▶ Problem requirements
Do any lines in the data below contain "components"? If so, copy every one of them.

▶ Information given
>>>>

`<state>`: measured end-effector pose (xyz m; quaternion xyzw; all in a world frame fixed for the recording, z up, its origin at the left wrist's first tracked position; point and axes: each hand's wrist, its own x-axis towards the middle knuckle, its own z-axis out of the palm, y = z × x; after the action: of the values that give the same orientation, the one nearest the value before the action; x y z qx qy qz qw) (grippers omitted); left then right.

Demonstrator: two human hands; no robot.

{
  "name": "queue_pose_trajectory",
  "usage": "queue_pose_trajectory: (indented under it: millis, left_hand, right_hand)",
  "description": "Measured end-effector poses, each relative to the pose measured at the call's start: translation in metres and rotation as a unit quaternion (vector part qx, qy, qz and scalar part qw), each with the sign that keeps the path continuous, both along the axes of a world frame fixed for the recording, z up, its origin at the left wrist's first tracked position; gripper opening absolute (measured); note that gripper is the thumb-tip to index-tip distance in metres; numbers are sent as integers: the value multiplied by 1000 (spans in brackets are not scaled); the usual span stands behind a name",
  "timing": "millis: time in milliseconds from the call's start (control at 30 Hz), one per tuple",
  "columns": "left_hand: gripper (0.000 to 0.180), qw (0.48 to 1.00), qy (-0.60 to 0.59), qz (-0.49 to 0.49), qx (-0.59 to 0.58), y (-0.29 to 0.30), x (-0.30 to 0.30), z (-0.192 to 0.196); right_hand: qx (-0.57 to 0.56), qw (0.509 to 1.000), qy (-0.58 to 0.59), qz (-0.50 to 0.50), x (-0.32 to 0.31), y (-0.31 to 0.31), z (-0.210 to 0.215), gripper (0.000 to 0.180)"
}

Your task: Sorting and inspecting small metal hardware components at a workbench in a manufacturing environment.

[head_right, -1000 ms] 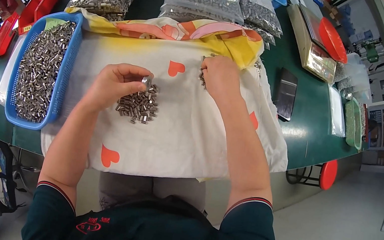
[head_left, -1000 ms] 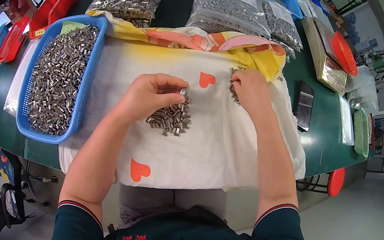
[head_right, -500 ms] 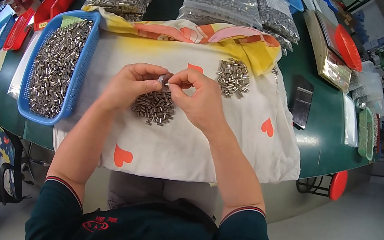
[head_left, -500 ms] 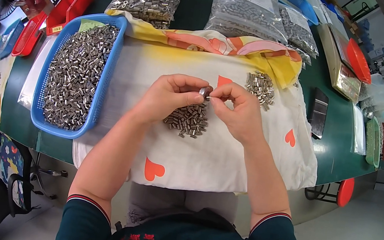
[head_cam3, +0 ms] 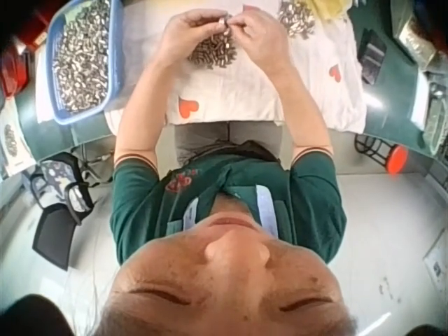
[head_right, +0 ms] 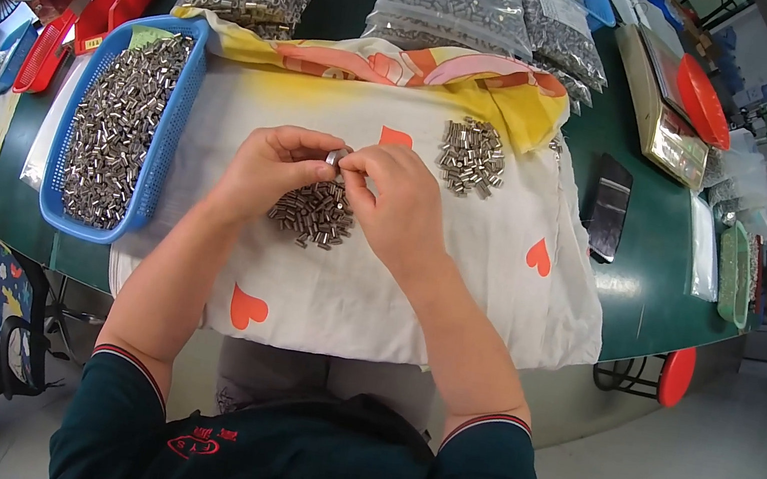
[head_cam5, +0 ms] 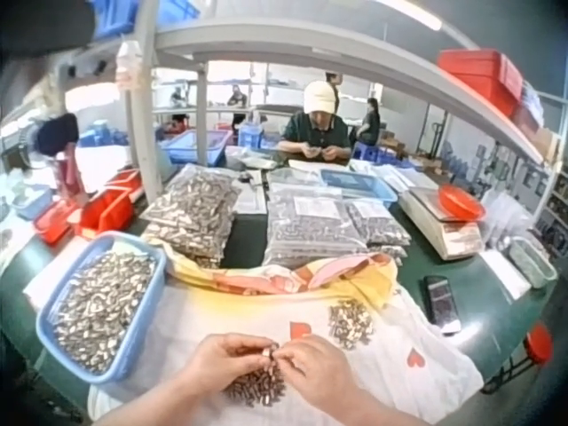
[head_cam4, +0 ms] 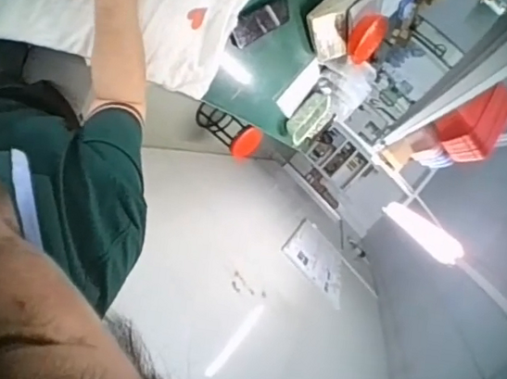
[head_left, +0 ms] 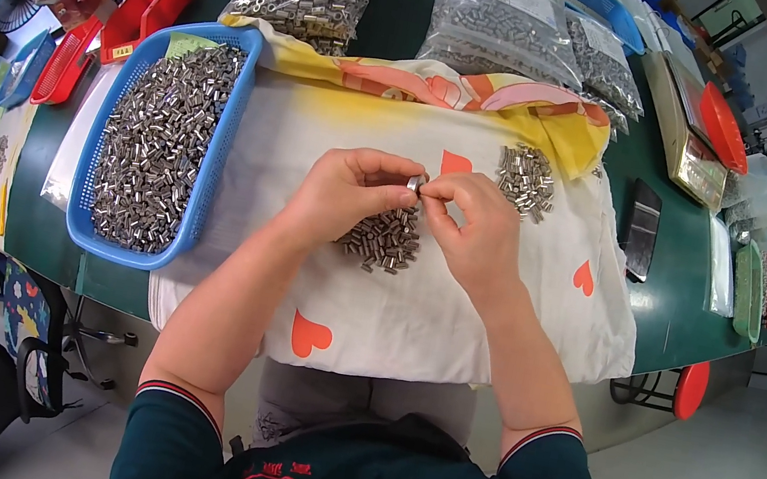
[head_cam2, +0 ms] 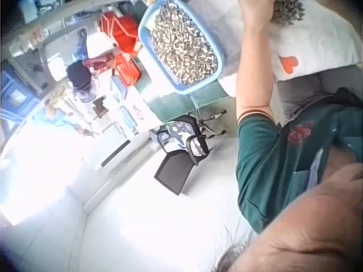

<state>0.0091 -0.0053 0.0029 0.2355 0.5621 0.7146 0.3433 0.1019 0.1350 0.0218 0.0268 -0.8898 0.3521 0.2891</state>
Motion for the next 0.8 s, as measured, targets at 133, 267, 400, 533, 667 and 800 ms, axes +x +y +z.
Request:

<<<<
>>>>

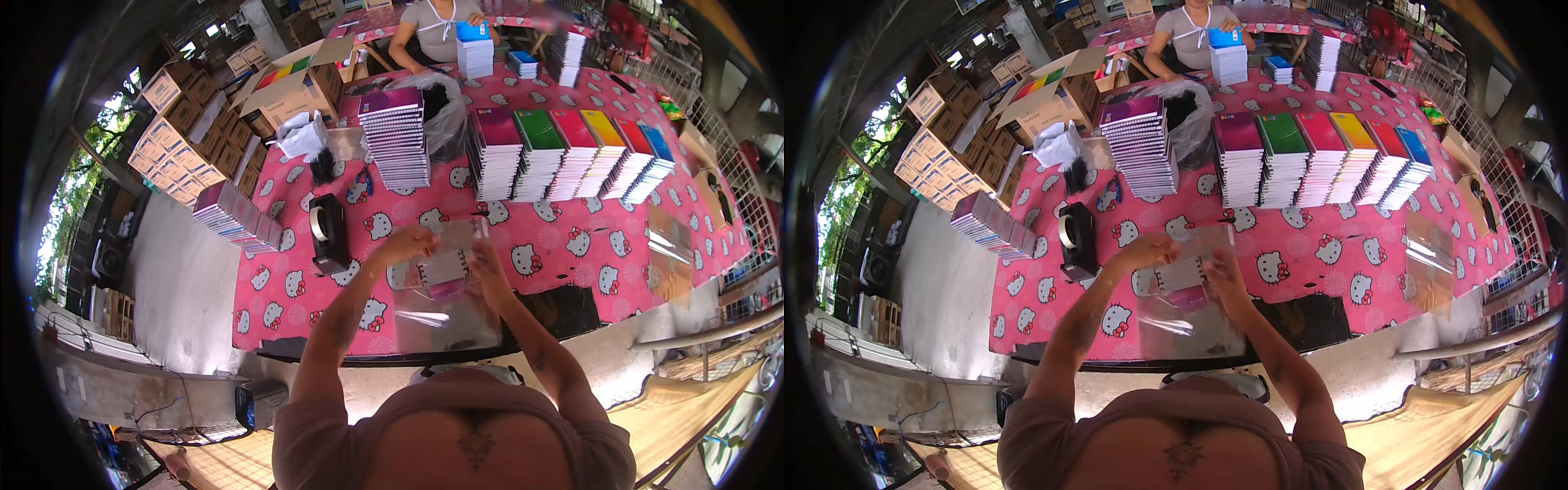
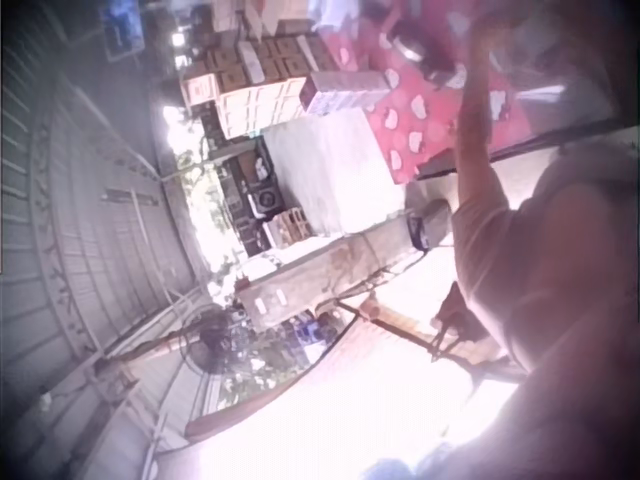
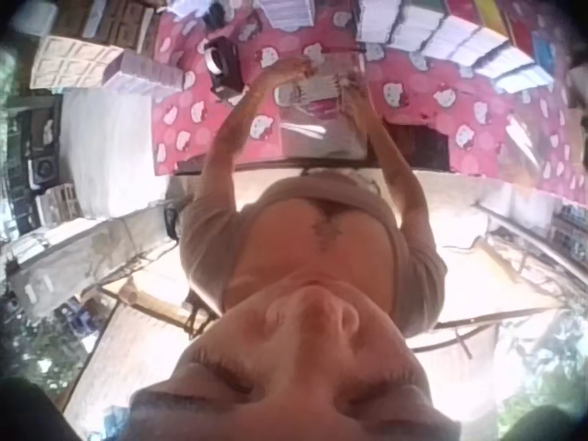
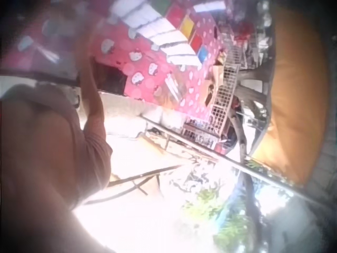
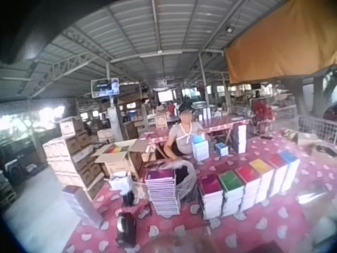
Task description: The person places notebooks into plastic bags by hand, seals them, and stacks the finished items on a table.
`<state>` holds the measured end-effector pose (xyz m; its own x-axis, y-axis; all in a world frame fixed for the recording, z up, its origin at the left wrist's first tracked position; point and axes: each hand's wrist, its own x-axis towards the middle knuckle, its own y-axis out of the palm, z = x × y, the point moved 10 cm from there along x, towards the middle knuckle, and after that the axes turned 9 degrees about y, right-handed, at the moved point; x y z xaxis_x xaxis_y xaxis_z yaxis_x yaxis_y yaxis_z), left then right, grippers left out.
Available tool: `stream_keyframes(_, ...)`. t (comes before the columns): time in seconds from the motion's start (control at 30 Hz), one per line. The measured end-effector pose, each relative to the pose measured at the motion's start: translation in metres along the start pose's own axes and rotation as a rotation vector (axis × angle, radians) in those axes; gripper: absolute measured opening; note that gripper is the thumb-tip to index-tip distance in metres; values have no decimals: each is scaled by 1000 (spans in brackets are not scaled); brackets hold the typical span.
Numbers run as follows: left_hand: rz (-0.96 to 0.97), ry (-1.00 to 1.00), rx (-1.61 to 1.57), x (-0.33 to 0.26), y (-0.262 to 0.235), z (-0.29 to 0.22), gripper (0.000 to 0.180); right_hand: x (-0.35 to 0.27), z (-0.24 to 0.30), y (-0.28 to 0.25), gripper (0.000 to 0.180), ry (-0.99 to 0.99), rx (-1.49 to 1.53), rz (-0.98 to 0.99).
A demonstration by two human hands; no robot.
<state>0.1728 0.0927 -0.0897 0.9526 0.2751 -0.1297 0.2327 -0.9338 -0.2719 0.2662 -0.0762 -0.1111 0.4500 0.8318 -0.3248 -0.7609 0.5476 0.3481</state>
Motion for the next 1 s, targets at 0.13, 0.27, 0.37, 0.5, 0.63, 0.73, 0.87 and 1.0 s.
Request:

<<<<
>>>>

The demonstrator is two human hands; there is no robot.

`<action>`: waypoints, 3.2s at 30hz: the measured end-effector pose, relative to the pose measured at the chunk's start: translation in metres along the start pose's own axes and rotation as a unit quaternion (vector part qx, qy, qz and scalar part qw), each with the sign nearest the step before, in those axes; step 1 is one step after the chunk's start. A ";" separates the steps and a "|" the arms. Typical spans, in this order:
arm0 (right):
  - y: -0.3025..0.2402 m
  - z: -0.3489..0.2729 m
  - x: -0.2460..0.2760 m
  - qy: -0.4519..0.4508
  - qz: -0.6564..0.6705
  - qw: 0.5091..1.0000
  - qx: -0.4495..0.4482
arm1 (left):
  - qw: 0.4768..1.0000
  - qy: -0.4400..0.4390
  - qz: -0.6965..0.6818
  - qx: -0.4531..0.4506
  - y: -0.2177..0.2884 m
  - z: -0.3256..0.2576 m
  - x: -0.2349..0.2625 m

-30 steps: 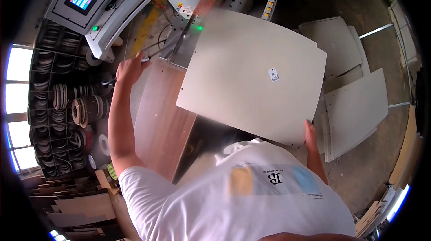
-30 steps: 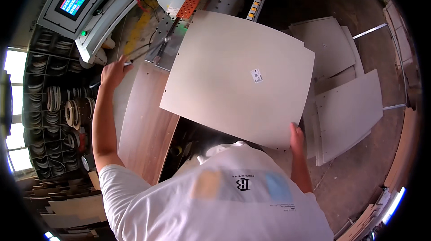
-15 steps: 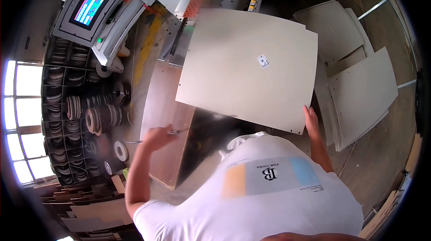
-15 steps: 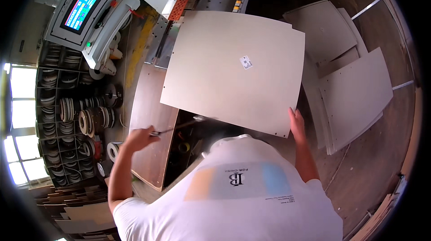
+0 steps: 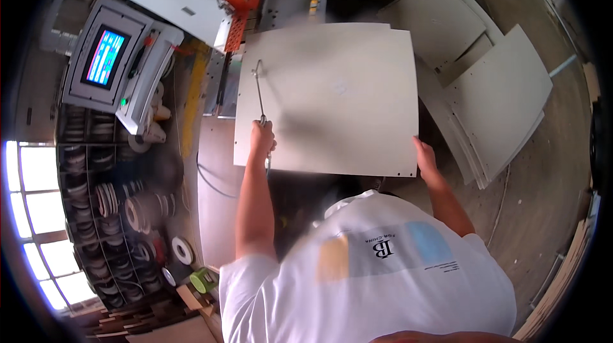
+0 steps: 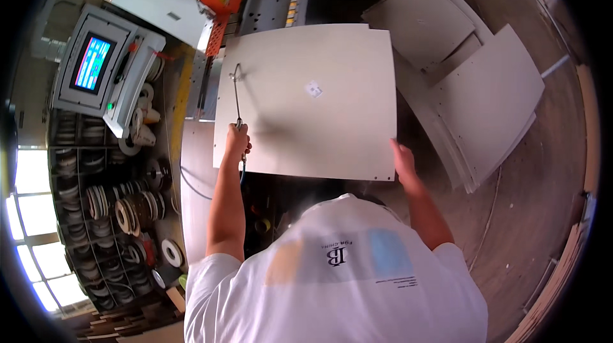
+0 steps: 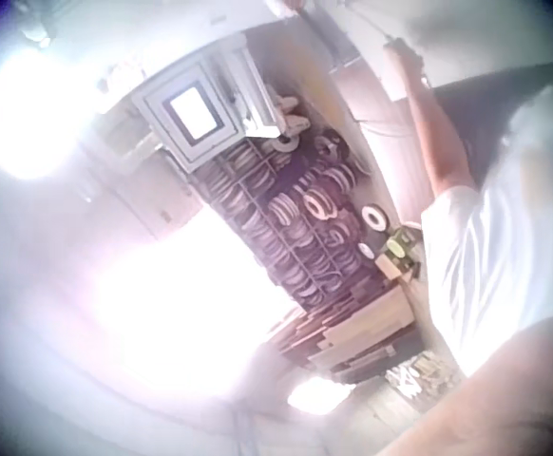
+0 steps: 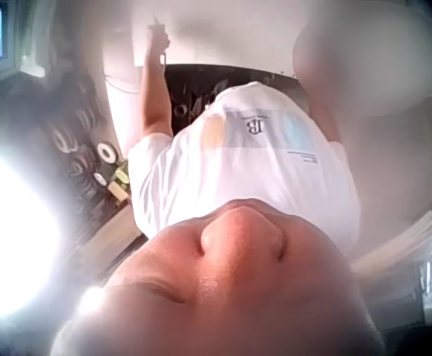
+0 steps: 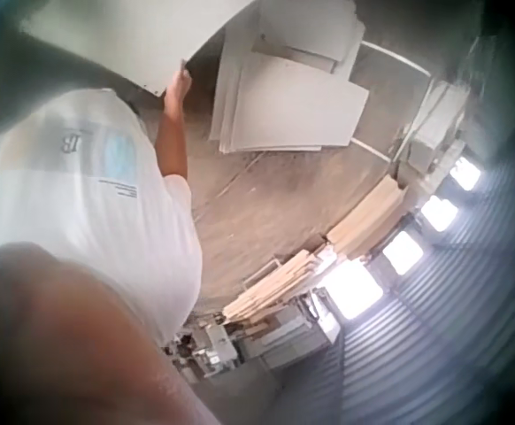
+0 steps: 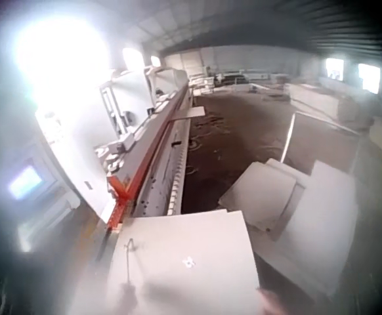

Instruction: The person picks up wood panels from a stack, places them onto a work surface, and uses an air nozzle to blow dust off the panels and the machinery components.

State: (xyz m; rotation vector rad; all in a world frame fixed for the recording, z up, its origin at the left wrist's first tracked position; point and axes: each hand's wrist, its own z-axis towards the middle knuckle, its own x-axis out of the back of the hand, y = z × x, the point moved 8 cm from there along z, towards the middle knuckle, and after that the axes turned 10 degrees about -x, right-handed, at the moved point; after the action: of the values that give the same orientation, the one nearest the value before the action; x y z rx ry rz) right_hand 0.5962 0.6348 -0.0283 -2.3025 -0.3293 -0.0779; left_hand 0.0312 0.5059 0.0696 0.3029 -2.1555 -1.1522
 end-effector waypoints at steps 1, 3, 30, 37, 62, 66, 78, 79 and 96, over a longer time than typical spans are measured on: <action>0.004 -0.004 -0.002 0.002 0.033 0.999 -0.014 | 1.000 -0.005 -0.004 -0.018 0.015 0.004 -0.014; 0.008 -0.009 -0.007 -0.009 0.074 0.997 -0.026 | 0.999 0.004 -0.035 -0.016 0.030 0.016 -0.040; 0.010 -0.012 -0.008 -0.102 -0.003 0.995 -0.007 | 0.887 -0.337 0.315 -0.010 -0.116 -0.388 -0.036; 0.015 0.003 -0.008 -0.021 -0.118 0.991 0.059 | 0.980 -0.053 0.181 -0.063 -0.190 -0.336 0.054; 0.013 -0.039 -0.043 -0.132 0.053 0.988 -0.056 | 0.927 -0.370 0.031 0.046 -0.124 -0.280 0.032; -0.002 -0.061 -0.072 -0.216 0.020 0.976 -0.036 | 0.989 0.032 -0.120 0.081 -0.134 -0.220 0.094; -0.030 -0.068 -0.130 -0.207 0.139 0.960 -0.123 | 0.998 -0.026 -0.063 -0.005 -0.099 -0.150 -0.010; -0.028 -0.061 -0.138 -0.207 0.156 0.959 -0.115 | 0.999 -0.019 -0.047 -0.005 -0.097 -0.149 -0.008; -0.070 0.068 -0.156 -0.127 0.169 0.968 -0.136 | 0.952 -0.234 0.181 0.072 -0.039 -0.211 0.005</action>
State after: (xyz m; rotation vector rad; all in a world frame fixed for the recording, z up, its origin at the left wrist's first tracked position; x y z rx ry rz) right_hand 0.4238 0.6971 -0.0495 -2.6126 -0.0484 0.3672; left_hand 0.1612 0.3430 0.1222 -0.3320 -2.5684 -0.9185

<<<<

▶ Response to this task
Your task: Sorting and inspecting small metal hardware components at a workbench in a manufacturing environment.
Instruction: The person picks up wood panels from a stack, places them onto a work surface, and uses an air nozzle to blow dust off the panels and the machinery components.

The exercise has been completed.